Kubernetes Konnectivity xfr-channel-size Configuration

I have often encountered situations where network connectivity between the API server and cluster nodes becomes complicated. Firewalls, network policies, and VPC configurations can block direct communication. This is where Konnectivity comes in. It provides a network proxy system that tunnels traffic through these barriers.

During my work with Konnectivity, I encountered the warning message Receive channel from agent is full in my cluster logs. I asked the Kubernetes community for help but didn’t receive a response. I also couldn’t find any documentation explaining what this warning meant or how to fix it, or even any documentation about this component :(. So, this led me to reading the source code to understand what xfr-channel-size actually does, which controls data buffering, and getting it right can make a difference in how your cluster performs under load.

In this article I will explain what xfr-channel-size does, why it exists, and how you can tune it for your environment based on my experience.

What is Konnectivity?

Konnectivity is one of those Kubernetes components that works quietly in the background until something breaks. You don’t hear much about it, and good luck finding comprehensive documentation. But it plays a critical role in many production clusters, especially managed Kubernetes services where the control plane is separated from worker nodes.

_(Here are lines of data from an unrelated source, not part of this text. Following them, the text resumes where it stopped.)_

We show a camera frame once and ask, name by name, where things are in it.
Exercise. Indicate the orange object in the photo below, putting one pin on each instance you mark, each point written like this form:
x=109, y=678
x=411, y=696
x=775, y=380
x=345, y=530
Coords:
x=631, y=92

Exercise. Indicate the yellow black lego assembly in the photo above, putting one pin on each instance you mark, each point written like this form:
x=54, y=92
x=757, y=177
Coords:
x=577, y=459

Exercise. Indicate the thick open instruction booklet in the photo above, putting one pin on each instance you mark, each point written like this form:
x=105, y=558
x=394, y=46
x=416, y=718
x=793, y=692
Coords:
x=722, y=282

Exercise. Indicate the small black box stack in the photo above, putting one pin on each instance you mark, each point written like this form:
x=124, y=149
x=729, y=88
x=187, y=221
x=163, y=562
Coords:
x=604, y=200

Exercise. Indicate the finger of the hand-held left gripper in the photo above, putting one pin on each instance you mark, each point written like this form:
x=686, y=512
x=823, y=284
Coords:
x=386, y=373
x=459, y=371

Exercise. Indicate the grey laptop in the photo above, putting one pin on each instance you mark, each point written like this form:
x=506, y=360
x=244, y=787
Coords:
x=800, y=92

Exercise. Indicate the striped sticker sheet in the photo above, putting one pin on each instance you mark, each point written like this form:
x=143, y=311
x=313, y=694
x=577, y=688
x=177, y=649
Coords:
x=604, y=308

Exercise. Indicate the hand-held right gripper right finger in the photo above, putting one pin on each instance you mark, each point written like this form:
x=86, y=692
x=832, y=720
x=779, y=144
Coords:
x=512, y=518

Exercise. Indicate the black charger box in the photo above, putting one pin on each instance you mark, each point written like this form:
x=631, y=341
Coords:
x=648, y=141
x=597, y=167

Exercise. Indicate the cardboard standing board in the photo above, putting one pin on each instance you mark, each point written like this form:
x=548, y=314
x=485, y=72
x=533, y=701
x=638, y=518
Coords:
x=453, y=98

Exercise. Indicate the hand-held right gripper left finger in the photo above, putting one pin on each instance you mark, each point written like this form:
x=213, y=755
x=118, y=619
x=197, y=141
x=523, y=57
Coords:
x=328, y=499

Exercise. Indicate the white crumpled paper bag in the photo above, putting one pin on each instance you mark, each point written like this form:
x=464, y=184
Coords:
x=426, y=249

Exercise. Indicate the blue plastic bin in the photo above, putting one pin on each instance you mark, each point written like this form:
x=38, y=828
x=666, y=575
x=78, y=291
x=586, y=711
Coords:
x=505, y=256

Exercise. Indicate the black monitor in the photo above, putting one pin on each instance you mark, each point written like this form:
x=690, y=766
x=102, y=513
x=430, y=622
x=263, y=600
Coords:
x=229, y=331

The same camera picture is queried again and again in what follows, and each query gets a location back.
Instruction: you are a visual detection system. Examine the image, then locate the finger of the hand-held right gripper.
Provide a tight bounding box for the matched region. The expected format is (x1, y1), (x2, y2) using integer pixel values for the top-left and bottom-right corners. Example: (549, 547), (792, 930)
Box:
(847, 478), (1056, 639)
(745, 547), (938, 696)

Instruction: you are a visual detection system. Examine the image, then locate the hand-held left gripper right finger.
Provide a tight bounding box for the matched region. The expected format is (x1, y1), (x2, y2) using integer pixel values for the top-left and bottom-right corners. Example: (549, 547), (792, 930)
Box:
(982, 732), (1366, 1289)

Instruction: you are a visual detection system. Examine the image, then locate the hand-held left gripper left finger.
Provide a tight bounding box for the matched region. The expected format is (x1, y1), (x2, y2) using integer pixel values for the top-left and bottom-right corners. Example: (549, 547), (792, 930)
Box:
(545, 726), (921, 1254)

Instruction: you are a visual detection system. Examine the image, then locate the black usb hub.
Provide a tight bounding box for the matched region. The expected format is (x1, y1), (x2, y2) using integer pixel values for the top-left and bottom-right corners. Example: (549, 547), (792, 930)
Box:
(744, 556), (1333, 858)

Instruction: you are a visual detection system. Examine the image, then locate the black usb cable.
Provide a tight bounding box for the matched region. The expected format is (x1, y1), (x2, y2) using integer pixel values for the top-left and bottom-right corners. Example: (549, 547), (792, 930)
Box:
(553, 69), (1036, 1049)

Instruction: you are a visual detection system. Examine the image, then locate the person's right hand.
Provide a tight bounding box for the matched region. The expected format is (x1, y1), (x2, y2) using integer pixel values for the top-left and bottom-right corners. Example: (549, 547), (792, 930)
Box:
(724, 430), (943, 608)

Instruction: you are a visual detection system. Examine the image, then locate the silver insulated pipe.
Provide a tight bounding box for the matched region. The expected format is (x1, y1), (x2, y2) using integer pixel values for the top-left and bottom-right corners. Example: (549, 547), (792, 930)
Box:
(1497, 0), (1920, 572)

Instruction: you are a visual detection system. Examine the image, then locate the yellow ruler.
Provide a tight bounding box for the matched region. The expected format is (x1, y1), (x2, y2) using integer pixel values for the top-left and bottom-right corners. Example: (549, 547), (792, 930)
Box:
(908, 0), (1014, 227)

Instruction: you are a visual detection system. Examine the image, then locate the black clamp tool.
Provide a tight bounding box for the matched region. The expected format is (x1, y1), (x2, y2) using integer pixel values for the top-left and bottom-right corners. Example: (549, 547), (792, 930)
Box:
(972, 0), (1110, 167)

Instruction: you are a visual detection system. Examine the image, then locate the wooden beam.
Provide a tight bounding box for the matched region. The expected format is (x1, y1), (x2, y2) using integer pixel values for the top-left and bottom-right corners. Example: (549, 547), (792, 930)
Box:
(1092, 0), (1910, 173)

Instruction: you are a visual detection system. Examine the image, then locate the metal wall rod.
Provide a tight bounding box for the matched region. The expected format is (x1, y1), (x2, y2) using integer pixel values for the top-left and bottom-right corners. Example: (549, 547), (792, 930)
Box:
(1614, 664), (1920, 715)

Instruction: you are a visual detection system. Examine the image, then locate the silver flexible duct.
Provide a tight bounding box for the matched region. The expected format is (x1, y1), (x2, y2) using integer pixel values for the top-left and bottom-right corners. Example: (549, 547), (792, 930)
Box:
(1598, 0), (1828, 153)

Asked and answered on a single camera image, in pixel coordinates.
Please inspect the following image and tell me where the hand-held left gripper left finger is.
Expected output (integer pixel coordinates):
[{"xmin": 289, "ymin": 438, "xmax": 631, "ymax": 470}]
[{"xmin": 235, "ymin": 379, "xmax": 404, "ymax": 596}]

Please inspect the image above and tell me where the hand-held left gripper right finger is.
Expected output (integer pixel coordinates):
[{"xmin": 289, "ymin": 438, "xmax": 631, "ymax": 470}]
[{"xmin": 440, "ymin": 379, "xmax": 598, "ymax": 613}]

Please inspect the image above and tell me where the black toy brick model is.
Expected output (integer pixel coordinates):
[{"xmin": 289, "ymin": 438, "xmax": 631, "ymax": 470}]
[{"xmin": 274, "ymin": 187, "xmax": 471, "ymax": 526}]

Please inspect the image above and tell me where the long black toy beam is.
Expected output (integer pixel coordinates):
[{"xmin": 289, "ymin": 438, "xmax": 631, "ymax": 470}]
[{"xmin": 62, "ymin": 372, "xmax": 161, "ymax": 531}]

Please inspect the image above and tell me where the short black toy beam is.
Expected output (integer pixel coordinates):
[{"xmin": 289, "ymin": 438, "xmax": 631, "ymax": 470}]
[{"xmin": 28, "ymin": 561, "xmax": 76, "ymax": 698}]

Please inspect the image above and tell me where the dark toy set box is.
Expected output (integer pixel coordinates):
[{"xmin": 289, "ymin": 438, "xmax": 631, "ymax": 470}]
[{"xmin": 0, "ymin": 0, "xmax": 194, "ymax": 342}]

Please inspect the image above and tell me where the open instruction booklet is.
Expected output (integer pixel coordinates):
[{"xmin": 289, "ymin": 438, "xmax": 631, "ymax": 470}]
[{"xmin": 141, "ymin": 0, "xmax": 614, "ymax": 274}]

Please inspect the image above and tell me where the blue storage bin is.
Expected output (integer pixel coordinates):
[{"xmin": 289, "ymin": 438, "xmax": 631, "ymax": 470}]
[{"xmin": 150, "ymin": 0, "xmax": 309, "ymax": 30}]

Konnectivity solves the network connectivity problem between the Kubernetes API server and cluster nodes. In some deployments, the API server cannot directly reach kubelets or pods because of network policies, firewalls, or VPC configurations (like managed Kubernetes offerings where the control plane is managed by the cloud provider while data plane nodes are managed by customers). Konnectivity creates a tunnel through these barriers.

It has two main components. The proxy server runs alongside the Kubernetes API server in the control plane. The agent runs as a daemon set or deployment on each worker node. When the Kubernetes API server needs to communicate with a kubelet or pod, it sends the request through the proxy server. The proxy server forwards it to the appropriate agent, and the agent delivers it to the destination. Responses follow the same path in reverse.

Why Do We Need Buffers?

To understand why we need buffers, let me explain what would happen without them. In Go, if you try to send data through a channel and nobody is receiving yet, the sender blocks. It waits until someone receives the data. In a network proxy system, this would be problematic. Imagine the Kubernetes API server sends a request to the Konnectivity proxy server. The proxy server needs to forward this to an agent. But what if the agent is busy, or the network is slow, or the kubelet is overloaded? Without a buffer, the proxy server would block while waiting for the agent. It could not accept new requests from the API server during this time. The entire system would stall. Buffers solve this problem by providing temporary storage. The proxy server can accept the request into a buffer and immediately be ready to accept more requests. The request sits in the buffer until the agent is ready to receive it. This makes the system asynchronous and more resilient to slow components.

The Three Channel Types

Konnectivity uses three different types of buffer channels, each serving a specific purpose in the data path.

Frontend Channel

The frontend channel exists on the Konnectivity server. It sits in the data path between the Kubernetes API server and the Konnectivity agent. When the API server sends a request to a kubelet or pod, the request first reaches the Konnectivity server through the frontend. The server places the packet into the frontend channel. This channel buffers packets that arrive from the API server before they are forwarded to the agents. The purpose of this buffer is to handle bursts of requests from the API server. Even when agents are slow to receive packets, the server can continue accepting requests from the API server because it has this buffer space. The frontend channel fills up when agents are the bottleneck. This happens when agents are overloaded, when network latency to agents is high, or when agents are handling too many connections at once.

Backend Channel

The backend channel also exists on the Konnectivity server, but it handles traffic in the opposite direction. When agents send responses back to the Kubernetes API server, those responses go through the backend channel. This channel buffers packets that arrive from agents before they are delivered to the API server. The purpose is to protect agent connections from congestion on the API server side. If the API server is busy and cannot process incoming messages quickly, the responses from agents can wait in this buffer. The agent connections do not block waiting for the API server. The backend channel fills up when the Kubernetes API server is the bottleneck. This may happen when the API server is overloaded, when it is processing expensive operations, or when it cannot keep up with the incoming response traffic.

Agent Channel

The agent channel exists on the Konnectivity agent, not on the server. It sits in the last mile of the data path between the proxy server and the kubelet. This channel buffers data before sending it to the actual backend service. The agent receives data from the proxy server over a gRPC connection. It needs to write this data to the actual TCP connection to the kubelet or pod. The agent channel sits between these two operations. It buffers the data so the agent can continue receiving from the proxy server even when the kubelet or pod is slow to accept data. The agent channel typically needs to be larger than the server channels because the path to kubelets has the most variability. Endpoints can be slow, connections can have high latency, and the agent handles actual data payloads which can be much larger than packet headers.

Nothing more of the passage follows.